I also made my own limited edition hot sauce - with labels, shrink wrap, etc.

Books

I was sad and disappointed by how HBO’s producers botched Season 8 of Game of Thrones. I really loved the show’s previous seasons, and had read the books, was reading analyses online and had really high expectations. For me, SHTF with season 8 and after it I didn’t want to see much about GoT/ASoIaF. I felt really dejected from the whole story after that. I wanted something to help me restore my appreciation for fiction and story. Then I found a recommendation about Joe Abercromie’s series “The First Law” and once I picked the first book “The Blade Itself” I was hooked. These books have characters as interesting, or even more interesting than GoT, and they’re a pleasure to read. I’ve since recommended these to friends.

Other notable books I enjoyed and remember are Michael Pollan’s “You can change your mind” which discussed psychedelics. I also enjoyed the first half of “The Dream Machine” which talked about the history of how computers developed. “Bad Blood” and “Born A Crime” were also worth listening to.

Travels

I’m grateful for all the travel I was able to afford through the year.

In the beginning, I participated in a Ski house in north Tahoe, ride snowboard in the morning for ~2 hours, and work in the afternoon/evening. I had a total of 13 days such riding. In terms of productivity it was surprizingly good as I was able to find a good focus in the afternoons.

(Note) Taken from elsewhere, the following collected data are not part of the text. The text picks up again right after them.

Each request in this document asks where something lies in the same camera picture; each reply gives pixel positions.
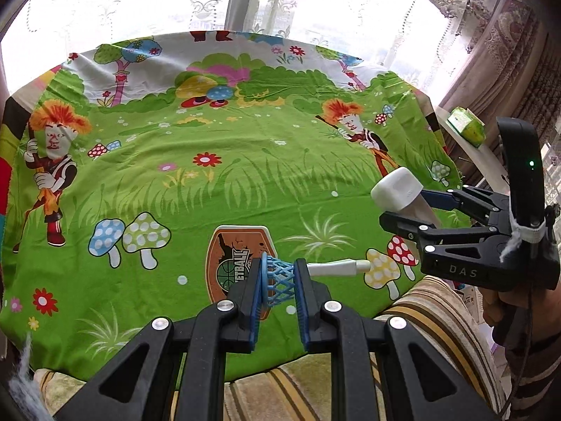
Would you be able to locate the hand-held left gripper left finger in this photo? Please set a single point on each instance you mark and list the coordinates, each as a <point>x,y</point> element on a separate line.
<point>250,307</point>

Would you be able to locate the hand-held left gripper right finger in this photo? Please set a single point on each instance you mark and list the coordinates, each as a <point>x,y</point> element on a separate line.
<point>307,311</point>

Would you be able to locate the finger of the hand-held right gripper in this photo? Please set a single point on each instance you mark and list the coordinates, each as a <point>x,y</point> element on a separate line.
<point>438,239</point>
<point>477,206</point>

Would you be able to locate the toy basketball hoop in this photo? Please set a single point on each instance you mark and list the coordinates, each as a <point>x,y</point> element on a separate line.
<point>228,263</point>

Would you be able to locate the white plastic bracket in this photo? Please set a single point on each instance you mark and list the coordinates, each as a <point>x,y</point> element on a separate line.
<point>396,190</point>

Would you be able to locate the person's right forearm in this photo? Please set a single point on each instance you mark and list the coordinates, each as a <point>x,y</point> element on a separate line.
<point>543,359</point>

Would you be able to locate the person's right hand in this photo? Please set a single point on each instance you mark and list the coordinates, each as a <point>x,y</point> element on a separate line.
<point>499,309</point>

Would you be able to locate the striped plush cushion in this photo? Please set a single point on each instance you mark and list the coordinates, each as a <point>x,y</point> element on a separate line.
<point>438,311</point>

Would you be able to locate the green tissue box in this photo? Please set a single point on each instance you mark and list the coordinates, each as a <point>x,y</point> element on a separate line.
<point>466,127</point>

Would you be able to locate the patterned beige curtain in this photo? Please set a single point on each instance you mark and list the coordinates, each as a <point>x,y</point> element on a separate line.
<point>517,61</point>

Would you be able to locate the green cartoon printed blanket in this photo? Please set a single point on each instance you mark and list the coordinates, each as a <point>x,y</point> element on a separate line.
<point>219,140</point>

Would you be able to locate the white fluffy tuft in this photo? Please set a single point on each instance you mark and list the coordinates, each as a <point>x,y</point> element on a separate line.
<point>24,386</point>

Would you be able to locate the sheer lace curtain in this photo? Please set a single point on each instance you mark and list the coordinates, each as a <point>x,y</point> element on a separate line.
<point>175,0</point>

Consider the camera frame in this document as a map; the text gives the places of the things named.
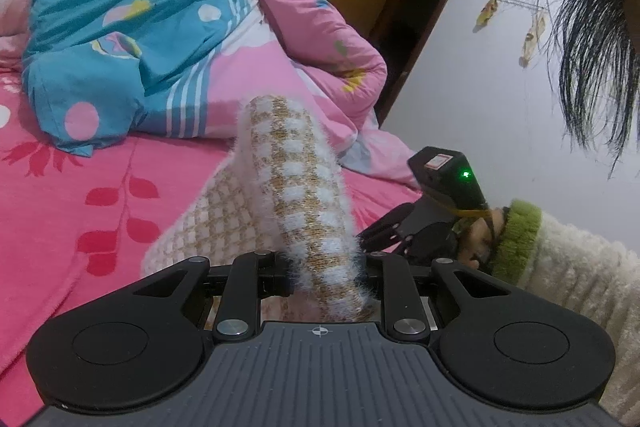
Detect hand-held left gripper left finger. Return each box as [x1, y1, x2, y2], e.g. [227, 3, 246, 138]
[135, 251, 293, 342]

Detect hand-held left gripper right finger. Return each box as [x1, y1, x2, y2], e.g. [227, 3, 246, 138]
[364, 253, 511, 343]

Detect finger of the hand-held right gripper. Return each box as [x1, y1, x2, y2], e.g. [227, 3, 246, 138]
[359, 229, 408, 258]
[356, 203, 417, 244]

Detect beige white houndstooth coat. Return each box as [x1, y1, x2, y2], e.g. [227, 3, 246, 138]
[142, 94, 381, 323]

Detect person's right hand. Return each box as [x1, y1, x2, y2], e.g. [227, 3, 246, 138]
[457, 207, 511, 269]

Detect pink floral blanket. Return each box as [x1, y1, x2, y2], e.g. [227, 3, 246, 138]
[0, 67, 426, 415]

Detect person's dark-haired head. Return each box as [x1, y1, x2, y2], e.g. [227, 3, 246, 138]
[492, 0, 640, 180]

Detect blue and pink quilt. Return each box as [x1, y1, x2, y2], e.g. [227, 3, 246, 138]
[0, 0, 426, 188]

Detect yellow wall sticker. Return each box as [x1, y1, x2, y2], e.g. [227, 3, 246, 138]
[519, 9, 548, 68]
[475, 0, 501, 28]

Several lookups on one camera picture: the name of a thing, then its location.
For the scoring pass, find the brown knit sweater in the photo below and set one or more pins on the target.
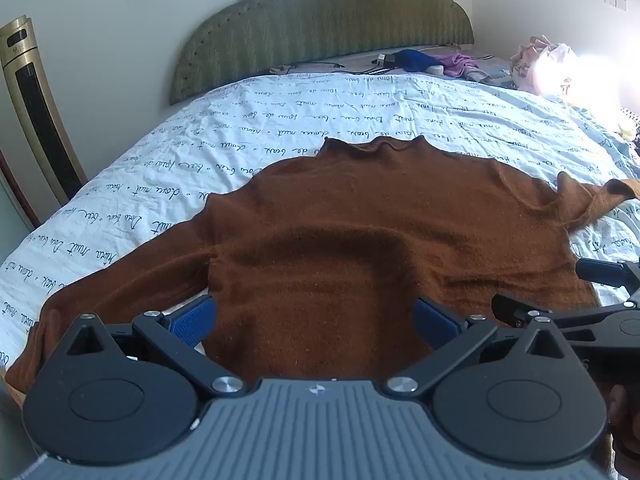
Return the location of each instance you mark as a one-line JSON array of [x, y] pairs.
[[350, 240]]

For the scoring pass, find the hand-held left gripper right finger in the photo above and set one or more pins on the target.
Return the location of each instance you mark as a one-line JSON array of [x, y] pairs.
[[436, 321]]

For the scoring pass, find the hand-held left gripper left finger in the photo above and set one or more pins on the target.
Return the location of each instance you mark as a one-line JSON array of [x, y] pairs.
[[192, 321]]

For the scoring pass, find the purple cloth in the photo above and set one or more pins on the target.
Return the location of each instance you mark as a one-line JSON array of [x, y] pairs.
[[457, 64]]

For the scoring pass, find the person's right hand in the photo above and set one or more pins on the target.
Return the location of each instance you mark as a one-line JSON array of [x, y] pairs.
[[626, 430]]

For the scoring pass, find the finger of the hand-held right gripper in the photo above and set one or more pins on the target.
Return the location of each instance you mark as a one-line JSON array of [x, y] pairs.
[[515, 307], [607, 272]]

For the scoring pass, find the blue cloth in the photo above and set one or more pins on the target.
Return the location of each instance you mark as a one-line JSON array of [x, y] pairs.
[[417, 60]]

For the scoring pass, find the white wall switch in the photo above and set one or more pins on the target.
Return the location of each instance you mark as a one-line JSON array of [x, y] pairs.
[[615, 0]]

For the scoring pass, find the green padded headboard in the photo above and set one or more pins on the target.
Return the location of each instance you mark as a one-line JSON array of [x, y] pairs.
[[325, 20]]

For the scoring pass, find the pile of pink clothes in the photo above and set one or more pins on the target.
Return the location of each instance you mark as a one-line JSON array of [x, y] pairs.
[[542, 62]]

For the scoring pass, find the white printed blanket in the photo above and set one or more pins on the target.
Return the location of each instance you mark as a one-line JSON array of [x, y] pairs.
[[250, 125]]

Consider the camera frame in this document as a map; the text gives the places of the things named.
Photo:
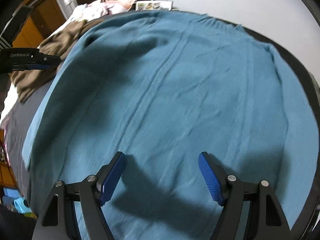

I also fulfilled a dream to visited Patagonia and hike. While in Argentina I also saw Iguazu falls - amazing places. One of the days in Patagonia, we spent nearly 10 hours to go between two huts, with a lot of ups and downs, only to arrive at the modest Refugio Laguna Negra around sunset and find it fully packed. Regardless, the hosts found a spot for us on the table and fed us a tasty lentil & sausage soup. Hospitality I’ll never forget. Later, that dining room turned into a bedroom and all extra guests found some spots on the floor to put their sleeping bags & mats. In Patagonia, I also got to go on a glacier for the first time - woot! Patagonia was super beautiful - I’m happy I went there. Yet, as amazed as I was, I realized “a mountain is a mountain” and there are a lot of similarities between it and other mountains of similar height around the world. Today, I am looking forward to doing more hiking and backpacking in the amazing mountains that are close by the Bay Area - the Sierras!

I was able to feast in the beauty of California. I did short trips to Lost Coast, Mount Shasta, Yosemite and Big Sur. And this year I started backpacking overnight. I am also glad that I had the chance to spend time with friends and family in Bulgaria, China and Morocco.

Relationships

Last but not least. I started new friendships and kept some older ones.

And I loved and felt loved - the most meaningful parts of life.